# [The problem]
Throughout the material below, count the lines that include the string "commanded", then report only the resulting number.

=== Section Start ===

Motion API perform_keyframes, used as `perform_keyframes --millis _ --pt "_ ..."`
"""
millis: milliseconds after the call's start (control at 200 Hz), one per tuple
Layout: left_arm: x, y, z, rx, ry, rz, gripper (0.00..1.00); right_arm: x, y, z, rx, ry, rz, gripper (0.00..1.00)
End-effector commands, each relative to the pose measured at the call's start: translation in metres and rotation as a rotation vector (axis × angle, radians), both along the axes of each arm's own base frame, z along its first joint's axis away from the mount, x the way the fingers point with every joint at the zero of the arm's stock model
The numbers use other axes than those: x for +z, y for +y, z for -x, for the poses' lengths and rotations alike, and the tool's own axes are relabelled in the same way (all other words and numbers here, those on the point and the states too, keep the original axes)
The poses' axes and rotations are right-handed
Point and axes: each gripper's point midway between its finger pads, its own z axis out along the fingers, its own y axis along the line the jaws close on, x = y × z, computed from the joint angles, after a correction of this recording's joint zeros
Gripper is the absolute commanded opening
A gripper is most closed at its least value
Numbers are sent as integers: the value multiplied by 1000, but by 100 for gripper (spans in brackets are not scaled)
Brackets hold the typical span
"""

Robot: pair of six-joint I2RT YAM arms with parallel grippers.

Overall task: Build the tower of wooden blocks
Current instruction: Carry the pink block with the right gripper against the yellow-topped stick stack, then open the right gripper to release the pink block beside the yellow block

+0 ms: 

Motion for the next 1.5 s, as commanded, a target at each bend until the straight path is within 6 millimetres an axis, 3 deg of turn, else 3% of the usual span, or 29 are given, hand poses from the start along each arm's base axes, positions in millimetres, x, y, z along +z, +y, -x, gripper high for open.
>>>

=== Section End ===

# [Answer section]
2